§ **Instructions to follow**
Find "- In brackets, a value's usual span" and "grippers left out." in the records below. Copy the lines holding them and every line between, exactly, and no others.

§ **Data**
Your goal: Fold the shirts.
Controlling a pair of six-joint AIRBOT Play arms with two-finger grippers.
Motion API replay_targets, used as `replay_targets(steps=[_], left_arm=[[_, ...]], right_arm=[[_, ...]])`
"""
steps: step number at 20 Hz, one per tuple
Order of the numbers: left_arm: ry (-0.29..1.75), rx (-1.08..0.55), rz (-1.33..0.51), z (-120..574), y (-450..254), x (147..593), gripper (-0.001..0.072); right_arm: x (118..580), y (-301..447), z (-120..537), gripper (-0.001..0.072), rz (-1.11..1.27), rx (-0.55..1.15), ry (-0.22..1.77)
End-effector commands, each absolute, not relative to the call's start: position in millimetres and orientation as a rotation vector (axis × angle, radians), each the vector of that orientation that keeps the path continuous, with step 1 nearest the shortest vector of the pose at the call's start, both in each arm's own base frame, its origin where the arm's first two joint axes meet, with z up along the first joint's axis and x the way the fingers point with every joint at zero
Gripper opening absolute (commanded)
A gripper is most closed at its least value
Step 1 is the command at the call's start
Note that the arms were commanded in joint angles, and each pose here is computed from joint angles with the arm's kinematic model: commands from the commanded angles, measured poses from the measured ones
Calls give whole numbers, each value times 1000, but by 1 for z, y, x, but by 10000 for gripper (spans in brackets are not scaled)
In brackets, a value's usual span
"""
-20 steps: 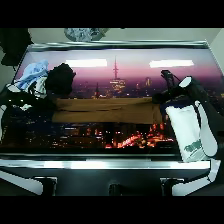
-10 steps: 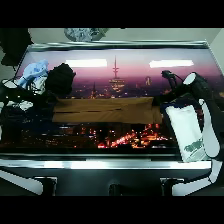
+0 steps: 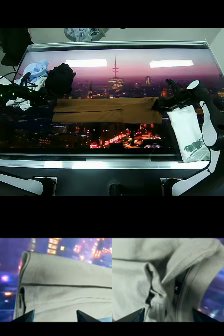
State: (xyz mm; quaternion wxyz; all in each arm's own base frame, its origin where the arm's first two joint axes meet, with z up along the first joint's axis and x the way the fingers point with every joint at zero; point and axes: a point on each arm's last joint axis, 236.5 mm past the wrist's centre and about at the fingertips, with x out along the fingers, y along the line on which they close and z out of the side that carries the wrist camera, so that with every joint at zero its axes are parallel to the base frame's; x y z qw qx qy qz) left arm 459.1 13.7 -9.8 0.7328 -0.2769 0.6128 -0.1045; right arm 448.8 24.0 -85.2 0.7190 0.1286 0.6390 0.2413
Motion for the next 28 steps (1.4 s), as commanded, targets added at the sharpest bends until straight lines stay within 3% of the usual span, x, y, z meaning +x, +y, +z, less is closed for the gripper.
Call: replay_targets(steps=[1,7,11,23,28], left_arm=[[1348,-608,-232,-9,13,459,621],[1363,-609,-239,-9,12,455,613],[1362,-609,-239,-9,12,455,613],[1378,-610,-246,-9,10,452,611],[1380,-610,-248,-9,10,451,611]], right_arm=[[447,33,-95,717,553,352,1434],[439,38,-73,715,665,361,1407],[440,4,-48,716,600,376,1359],[427,-4,-89,716,553,457,1484],[439,18,-83,716,628,574,1421]])
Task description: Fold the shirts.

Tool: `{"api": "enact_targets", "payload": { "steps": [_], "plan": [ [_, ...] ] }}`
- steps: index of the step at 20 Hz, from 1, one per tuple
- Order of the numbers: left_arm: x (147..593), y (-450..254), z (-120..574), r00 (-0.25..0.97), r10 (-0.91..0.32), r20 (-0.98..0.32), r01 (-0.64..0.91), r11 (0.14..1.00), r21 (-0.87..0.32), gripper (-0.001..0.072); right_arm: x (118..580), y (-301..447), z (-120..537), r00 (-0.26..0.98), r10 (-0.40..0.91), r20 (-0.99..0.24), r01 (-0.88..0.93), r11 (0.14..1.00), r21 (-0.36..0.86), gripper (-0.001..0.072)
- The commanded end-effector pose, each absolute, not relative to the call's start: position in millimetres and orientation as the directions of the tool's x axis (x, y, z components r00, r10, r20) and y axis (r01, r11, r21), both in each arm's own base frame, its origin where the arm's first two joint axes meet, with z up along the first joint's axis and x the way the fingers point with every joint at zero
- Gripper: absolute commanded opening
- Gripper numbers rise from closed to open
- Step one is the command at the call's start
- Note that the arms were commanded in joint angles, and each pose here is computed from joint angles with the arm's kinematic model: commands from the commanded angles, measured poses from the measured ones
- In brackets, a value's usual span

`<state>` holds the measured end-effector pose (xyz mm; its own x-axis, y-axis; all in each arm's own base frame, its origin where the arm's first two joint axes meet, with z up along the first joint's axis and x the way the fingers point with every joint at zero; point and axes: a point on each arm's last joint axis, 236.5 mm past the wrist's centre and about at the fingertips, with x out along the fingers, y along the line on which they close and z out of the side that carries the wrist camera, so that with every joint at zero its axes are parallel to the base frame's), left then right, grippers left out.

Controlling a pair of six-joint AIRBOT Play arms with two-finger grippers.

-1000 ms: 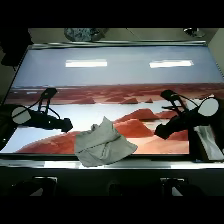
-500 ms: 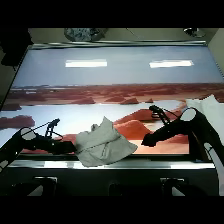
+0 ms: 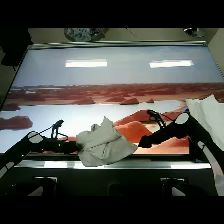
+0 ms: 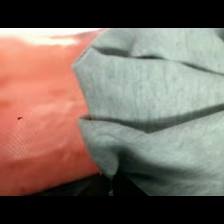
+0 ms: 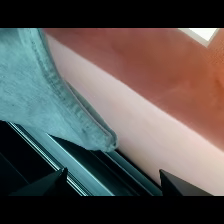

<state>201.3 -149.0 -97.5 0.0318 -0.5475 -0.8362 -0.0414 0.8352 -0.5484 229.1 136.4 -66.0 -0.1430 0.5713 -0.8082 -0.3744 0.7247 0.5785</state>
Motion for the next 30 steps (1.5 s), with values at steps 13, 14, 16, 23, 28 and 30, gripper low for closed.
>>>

§ **Answer space**
- In brackets, a value's usual span

`<state>` holds the measured end-effector pose (xyz mm; its own x-axis, y-axis; all in each arm's own base frame, its origin where the arm's first two joint axes meet, with z up along the first joint's axis and x the way the fingers point with every joint at zero; point and axes: a point on each arm's last joint axis, 236.5 mm past the wrist's centre and about at the fingertips, with x out along the fingers, y along the line on which they close and z out of the side that carries the wrist camera, so that with every joint at zero its axes are parallel to the base frame's), left then right, grippers left out.

This is the complete answer.